[L2][scale issue] RPC timeout during ovs-agent restart

Bug #1813704 reported by LIU Yulong
6
This bug affects 1 person
Affects Status Importance Assigned to Milestone
neutron
Fix Released
Medium
Unassigned

Bug Description

When ports quantity under one subnet or security group reaches 2000+, the ovs-agent will always get RPC timeout during restart.
This is a subproblem of bug #1813703, for more information, please see the summary:
https://bugs.launchpad.net/neutron/+bug/1813703

Revision history for this message
Swaminathan Vasudevan (swaminathan-vasudevan) wrote :

Does playing around with the rabbitmq config options help, in accepting more requests?

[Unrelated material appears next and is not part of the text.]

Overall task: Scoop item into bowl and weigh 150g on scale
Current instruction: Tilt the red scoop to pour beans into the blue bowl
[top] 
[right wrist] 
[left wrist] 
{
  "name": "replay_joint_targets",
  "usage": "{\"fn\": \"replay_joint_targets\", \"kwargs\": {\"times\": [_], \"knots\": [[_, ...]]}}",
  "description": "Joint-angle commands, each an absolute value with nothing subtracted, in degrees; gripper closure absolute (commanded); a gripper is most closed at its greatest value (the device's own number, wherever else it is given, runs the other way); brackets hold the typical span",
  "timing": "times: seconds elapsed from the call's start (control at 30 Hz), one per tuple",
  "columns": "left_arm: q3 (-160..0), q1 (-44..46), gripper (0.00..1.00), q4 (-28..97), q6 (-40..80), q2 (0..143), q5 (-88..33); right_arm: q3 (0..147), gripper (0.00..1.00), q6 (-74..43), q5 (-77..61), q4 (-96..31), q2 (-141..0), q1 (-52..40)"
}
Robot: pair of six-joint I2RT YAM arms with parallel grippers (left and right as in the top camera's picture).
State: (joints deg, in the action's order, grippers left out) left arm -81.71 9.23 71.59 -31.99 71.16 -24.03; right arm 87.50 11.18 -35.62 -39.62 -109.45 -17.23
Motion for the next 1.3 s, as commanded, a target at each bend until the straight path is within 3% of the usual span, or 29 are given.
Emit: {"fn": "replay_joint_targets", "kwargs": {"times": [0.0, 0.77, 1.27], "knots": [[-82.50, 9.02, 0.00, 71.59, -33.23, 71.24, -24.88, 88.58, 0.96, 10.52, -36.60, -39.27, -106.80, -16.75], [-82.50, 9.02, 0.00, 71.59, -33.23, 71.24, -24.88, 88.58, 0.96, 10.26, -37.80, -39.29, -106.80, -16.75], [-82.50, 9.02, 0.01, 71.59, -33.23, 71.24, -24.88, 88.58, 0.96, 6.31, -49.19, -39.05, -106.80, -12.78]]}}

So with heavy load upto 2000+ ports info, the rabbitmq also is not able to handle from the server side or is it just the ovs-agent issue?

tags: added: ovs
Revision history for this message
LIU Yulong (dragon889) wrote :

The RPC timeout wes only seen in ovs-agent side. Timeout was met in this function setup_port_filters with high probability:
https://github.com/openstack/neutron/blob/master/neutron/plugins/ml2/drivers/openvswitch/agent/ovs_neutron_agent.py#L1791-L1792
Mostly because there are some heavy query in neutron server side, but we did not see exception in neutron server side. Or maybe neutron server does not complete the data response. Or there are large table join query or insufficient conditions.
So for this issue, IMO, we should narrow down the RPC query request size for this method.

Changed in neutron:
status: New → Confirmed
importance: Undecided → Medium
Revision history for this message
OpenStack Infra (hudson-openstack) wrote : Related fix proposed to neutron (master)

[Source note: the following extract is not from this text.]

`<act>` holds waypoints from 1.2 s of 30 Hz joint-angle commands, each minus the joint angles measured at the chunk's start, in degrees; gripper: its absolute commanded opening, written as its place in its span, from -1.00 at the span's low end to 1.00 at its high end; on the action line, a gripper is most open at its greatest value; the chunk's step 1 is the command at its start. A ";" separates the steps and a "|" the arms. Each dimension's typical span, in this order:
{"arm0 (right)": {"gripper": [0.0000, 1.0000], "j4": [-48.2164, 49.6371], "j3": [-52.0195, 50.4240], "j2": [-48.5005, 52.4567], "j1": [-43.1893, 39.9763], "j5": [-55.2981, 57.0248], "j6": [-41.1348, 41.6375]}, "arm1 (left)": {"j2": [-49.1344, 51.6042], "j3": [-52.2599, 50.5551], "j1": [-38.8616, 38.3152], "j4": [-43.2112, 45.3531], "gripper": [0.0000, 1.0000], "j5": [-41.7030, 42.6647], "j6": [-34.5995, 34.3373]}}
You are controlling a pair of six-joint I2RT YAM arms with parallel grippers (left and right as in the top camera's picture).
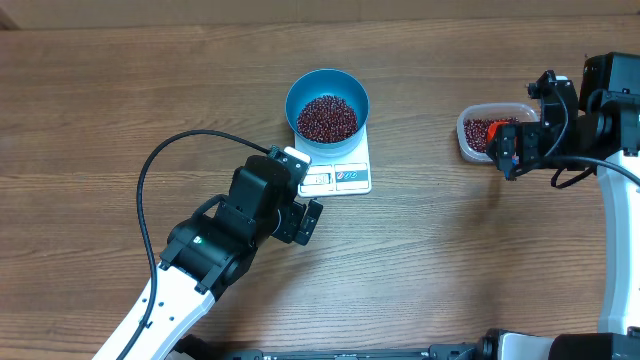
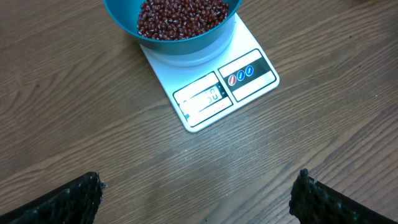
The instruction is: Scoop item into bowl and weigh 150g on scale
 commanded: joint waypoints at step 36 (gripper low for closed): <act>1.00 0.22 1.53 0.00 -0.22 -0.50 -0.04 | 0.20 0.02 0.24 0.09 0.99 0.70 1.03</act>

Related fix proposed to branch: master
Review: https://review.openstack.org/638642

Revision history for this message
OpenStack Infra (hudson-openstack) wrote :

Related fix proposed to branch: master
Review: https://review.openstack.org/638646

Revision history for this message
OpenStack Infra (hudson-openstack) wrote : Related fix merged to neutron (master)

Reviewed: https://review.openstack.org/638642
Committed: https://git.openstack.org/cgit/openstack/neutron/commit/?id=6ac420df7eb3ed324669472c61fec41b3d9cb35b
Submitter: Zuul
Branch: master

commit 6ac420df7eb3ed324669472c61fec41b3d9cb35b
Author: LIU Yulong <email address hidden>
Date: Wed Feb 20 16:47:42 2019 +0800

    Divide-and-conquer security group beasts

    In one specific compute node, the security group rules
    can be enormous quantity. This patch adds a step-by-step
    processing method to deal with the large number of the
    security group rules. And also changes or adds some LOG.

    Related-Bug: #1813703
    Related-Bug: #1813704
    Related-Bug: #1813707

    Change-Id: I57bf27ec75cf848271c5a28b22beee12b8bd5faa

Revision history for this message
OpenStack Infra (hudson-openstack) wrote : Related fix proposed to neutron (stable/stein)

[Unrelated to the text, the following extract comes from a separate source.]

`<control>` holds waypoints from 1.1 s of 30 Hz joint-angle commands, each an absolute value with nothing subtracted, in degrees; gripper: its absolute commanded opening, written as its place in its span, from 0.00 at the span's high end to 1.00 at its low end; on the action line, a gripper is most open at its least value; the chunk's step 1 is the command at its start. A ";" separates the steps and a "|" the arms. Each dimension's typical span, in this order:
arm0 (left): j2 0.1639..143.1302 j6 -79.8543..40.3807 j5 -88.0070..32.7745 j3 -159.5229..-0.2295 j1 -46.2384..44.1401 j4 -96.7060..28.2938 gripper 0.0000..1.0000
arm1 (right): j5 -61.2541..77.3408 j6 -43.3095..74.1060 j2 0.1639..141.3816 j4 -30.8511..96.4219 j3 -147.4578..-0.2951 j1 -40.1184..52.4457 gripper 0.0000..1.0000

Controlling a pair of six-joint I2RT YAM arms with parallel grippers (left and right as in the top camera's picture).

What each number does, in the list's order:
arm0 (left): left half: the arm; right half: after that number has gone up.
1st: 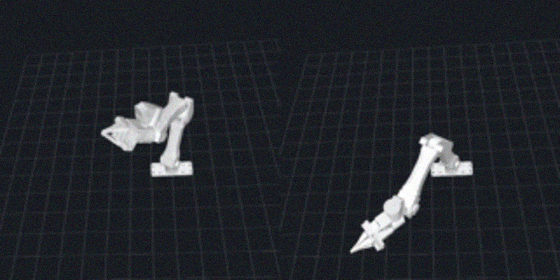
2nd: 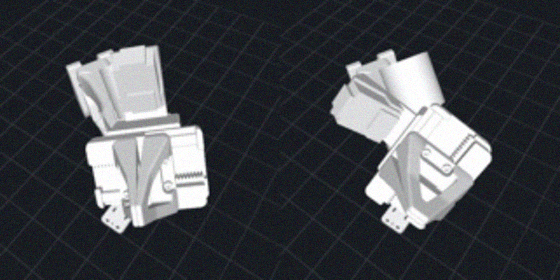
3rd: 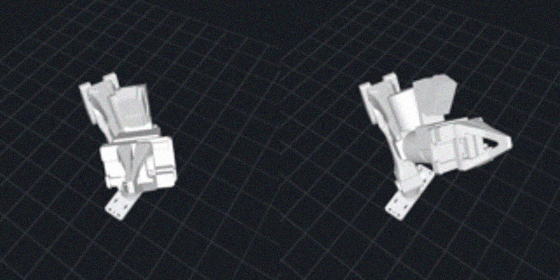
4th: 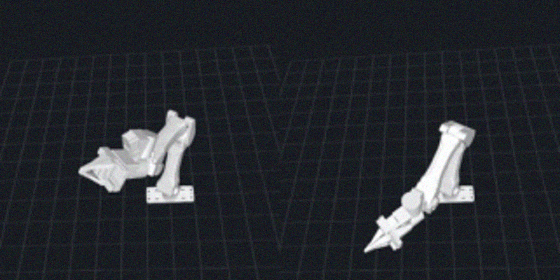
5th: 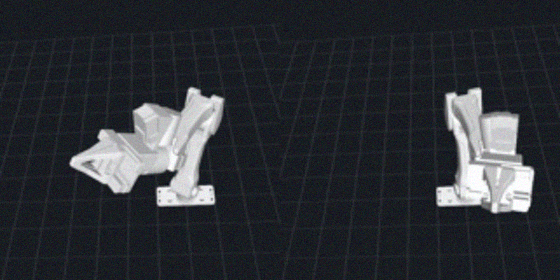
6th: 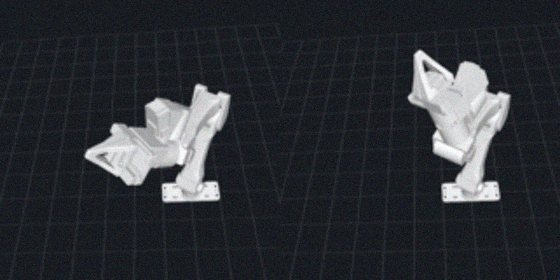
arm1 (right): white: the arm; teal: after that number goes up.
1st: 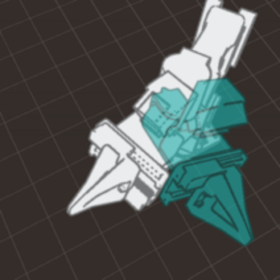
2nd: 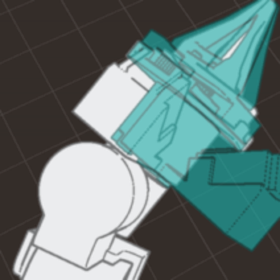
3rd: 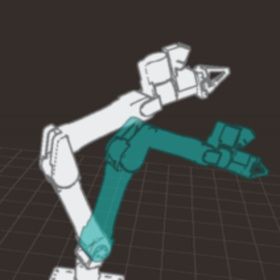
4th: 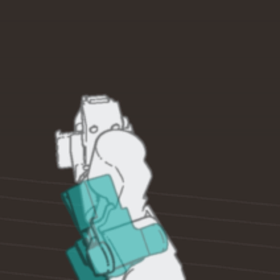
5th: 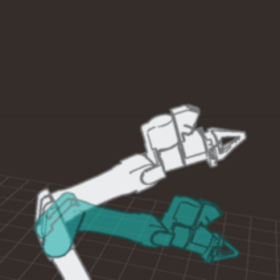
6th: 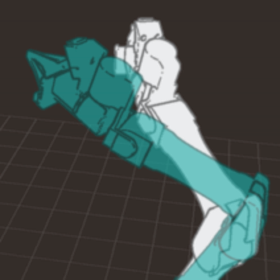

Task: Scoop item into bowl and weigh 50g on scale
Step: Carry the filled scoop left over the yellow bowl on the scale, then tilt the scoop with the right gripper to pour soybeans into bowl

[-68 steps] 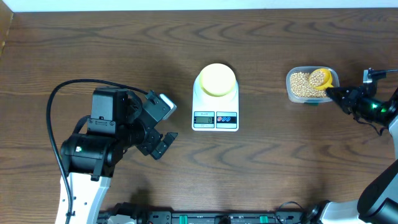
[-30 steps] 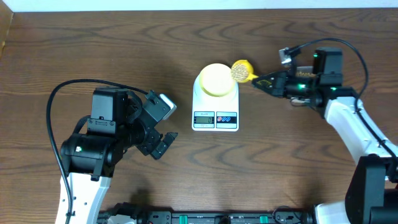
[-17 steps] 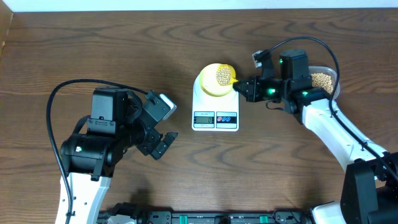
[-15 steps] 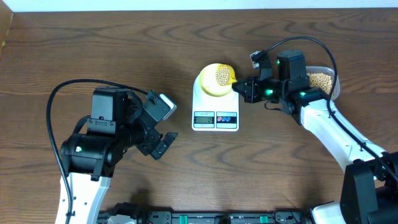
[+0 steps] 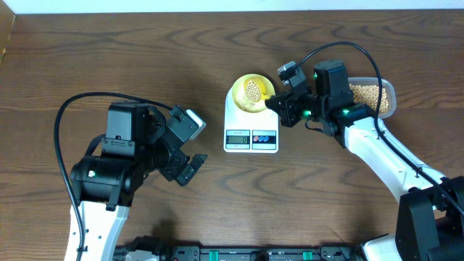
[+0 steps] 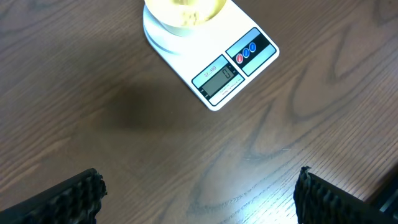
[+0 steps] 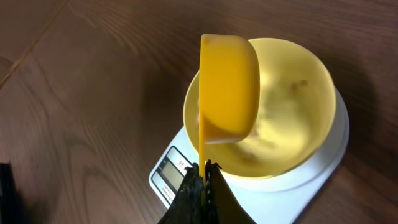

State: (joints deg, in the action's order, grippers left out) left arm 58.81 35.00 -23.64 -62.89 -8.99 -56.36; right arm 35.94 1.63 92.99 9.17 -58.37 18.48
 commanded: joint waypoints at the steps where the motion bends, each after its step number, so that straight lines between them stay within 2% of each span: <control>1: 58.83 35.99 -23.51 -63.99 -8.69 -56.31 0.01 | 35.88 -2.42 93.23 9.02 -58.94 18.76 0.99; 7: 58.83 35.99 -23.51 -63.99 -8.69 -56.31 0.01 | 31.42 -3.51 93.23 9.41 -58.94 18.81 0.99; 33: 58.83 36.01 -23.53 -63.99 -8.69 -56.31 0.01 | 30.48 -3.49 93.23 8.73 -58.94 18.70 0.99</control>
State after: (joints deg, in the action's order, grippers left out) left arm 58.81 34.98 -23.64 -62.89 -8.99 -56.36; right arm 30.98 -2.37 92.99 8.99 -58.37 18.48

Related fix proposed to branch: stable/stein
Review: https://review.openstack.org/649343

Revision history for this message
OpenStack Infra (hudson-openstack) wrote : Related fix proposed to neutron (stable/rocky)

Related fix proposed to branch: stable/rocky
Review: https://review.openstack.org/649365

Revision history for this message
OpenStack Infra (hudson-openstack) wrote : Related fix proposed to neutron (stable/queens)

Related fix proposed to branch: stable/queens
Review: https://review.openstack.org/649366

Revision history for this message
OpenStack Infra (hudson-openstack) wrote : Related fix proposed to neutron (stable/pike)

Related fix proposed to branch: stable/pike
Review: https://review.openstack.org/649369

Revision history for this message
OpenStack Infra (hudson-openstack) wrote : Related fix merged to neutron (master)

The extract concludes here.